Given the listing below, write out exactly the lines starting with the line that has "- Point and" and going on through the line that has "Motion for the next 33", both kept.

BEGIN

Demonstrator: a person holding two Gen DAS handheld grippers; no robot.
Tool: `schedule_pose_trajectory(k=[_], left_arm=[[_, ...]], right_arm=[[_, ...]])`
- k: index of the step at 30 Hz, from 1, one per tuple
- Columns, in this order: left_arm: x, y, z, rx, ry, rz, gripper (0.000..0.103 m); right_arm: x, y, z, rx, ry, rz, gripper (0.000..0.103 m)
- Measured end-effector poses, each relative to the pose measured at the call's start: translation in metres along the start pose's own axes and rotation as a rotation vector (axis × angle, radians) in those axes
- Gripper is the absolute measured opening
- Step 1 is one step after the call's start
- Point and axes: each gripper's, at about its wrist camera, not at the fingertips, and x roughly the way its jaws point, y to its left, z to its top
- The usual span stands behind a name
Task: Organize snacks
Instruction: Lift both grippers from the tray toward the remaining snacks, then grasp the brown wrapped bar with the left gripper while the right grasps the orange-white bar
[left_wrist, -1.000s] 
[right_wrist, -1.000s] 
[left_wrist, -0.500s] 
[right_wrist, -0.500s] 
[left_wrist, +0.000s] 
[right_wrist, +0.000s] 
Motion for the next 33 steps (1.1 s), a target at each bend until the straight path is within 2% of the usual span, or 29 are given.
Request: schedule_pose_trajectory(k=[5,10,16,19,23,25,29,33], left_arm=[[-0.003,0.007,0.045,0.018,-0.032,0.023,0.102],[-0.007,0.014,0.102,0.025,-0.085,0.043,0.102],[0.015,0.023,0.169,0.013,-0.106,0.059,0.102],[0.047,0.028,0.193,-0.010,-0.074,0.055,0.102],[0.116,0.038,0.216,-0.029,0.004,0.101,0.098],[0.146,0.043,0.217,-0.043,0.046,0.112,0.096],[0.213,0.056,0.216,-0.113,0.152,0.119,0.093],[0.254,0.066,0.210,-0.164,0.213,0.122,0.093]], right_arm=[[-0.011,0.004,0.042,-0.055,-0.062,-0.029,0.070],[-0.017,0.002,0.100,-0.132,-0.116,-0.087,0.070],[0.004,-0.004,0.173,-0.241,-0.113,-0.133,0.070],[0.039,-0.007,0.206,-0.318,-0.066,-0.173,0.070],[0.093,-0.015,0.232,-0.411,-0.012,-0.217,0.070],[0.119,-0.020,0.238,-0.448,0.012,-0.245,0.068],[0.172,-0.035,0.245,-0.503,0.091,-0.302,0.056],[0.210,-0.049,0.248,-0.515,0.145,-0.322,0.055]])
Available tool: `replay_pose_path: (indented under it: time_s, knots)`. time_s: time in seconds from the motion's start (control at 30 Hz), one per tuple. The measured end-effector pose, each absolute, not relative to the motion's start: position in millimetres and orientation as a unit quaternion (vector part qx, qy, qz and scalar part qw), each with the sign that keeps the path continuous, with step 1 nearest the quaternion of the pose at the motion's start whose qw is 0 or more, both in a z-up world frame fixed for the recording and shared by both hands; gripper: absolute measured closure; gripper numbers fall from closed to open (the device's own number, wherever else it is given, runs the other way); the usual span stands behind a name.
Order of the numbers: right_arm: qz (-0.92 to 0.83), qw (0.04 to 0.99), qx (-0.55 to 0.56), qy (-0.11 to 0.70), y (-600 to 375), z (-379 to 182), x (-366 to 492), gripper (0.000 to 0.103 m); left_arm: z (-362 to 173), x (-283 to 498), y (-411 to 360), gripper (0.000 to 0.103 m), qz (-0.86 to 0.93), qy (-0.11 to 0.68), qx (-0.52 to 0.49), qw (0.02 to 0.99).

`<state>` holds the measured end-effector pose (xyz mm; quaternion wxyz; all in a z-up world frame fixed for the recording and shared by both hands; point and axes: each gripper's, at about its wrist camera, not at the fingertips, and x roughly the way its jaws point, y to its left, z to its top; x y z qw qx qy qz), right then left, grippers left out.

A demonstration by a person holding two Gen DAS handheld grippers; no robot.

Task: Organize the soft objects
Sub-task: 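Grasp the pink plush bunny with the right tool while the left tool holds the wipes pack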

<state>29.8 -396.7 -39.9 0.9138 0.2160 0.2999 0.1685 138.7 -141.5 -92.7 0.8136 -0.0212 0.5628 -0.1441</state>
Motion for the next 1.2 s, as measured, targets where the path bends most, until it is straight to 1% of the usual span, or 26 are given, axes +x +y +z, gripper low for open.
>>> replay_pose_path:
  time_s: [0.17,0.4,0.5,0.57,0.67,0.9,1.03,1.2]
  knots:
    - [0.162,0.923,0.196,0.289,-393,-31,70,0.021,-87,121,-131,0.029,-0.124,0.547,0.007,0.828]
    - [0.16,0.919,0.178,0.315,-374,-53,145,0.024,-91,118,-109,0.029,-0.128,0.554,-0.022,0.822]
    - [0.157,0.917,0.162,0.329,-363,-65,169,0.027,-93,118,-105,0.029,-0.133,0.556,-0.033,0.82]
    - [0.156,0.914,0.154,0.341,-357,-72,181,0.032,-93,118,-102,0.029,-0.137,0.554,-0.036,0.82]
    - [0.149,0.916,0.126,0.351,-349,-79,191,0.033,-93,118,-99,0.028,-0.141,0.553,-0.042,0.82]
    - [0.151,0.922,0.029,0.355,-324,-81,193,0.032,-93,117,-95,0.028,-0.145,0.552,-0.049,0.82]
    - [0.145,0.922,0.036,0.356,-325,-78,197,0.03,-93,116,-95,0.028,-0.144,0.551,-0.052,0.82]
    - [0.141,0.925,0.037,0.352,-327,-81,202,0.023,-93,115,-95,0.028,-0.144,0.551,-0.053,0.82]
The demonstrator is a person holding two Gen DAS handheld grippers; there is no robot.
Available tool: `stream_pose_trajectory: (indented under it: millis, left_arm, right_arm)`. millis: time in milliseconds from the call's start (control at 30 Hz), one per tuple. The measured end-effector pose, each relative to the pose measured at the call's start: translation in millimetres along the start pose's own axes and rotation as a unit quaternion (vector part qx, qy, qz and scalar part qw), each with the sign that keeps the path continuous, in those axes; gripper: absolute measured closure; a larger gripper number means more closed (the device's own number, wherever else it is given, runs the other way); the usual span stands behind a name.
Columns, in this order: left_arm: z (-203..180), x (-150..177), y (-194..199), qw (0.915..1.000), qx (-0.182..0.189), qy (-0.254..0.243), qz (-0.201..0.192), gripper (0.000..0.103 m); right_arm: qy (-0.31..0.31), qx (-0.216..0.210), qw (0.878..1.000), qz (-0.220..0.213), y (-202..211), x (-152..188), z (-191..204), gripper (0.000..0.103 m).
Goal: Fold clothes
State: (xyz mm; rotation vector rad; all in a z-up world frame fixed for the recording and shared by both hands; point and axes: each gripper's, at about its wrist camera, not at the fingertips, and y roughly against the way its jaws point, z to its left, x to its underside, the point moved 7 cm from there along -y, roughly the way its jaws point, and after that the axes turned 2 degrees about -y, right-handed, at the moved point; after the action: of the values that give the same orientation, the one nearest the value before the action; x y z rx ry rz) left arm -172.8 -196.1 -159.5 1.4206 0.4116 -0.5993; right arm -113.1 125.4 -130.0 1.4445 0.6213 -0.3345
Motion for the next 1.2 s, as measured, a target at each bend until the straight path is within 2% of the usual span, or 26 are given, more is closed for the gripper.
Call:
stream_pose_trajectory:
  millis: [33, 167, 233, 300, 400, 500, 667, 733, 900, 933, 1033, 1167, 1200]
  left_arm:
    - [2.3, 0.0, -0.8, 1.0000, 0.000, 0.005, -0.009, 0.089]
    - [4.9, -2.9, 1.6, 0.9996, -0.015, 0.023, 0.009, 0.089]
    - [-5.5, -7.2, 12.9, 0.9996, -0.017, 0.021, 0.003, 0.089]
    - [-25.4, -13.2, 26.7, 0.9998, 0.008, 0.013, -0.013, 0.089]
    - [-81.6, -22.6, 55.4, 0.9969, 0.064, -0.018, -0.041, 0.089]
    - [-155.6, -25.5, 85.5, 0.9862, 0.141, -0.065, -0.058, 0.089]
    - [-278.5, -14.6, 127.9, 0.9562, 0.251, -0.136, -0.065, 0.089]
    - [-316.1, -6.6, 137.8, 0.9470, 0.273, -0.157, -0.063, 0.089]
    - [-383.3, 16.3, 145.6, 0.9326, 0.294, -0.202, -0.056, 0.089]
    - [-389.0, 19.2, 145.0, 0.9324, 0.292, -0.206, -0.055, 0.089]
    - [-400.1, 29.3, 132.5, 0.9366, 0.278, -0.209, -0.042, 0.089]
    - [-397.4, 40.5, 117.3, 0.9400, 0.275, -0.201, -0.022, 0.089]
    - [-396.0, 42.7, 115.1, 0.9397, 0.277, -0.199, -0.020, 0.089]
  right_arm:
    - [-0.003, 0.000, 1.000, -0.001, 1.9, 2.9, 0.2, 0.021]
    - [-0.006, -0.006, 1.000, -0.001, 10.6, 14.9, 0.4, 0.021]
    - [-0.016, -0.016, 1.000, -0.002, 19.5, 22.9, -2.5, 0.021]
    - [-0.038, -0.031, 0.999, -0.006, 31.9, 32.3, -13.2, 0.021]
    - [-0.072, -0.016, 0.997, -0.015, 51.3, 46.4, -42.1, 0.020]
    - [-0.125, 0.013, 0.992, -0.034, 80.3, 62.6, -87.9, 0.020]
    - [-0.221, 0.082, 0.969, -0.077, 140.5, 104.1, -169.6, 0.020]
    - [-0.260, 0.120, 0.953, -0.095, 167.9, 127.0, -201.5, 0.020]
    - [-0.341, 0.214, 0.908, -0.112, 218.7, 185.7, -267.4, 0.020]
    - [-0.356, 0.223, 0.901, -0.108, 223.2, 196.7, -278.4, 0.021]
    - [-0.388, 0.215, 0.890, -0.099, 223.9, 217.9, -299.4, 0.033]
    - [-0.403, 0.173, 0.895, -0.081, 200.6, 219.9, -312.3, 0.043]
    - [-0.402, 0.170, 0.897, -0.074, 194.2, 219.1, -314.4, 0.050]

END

* Exercise response *
- Point and axes: each gripper's, at about its wrist camera, not at the fingertips, and x roughly the way its jaws point, y to its left, z to its top
- The usual span stands behind a name
Task: Organize snacks
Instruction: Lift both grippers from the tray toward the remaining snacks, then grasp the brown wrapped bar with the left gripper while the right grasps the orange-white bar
[left_wrist, -1.000s] 
[right_wrist, -1.000s] 
[left_wrist, -0.500s] 
[right_wrist, -0.500s] 
[left_wrist, +0.000s] 
[right_wrist, +0.000s] 
Motion for the next 33 steps (1.1 s), a target at each bend until the straight path is within 2% of the usual span, or 29 are given.

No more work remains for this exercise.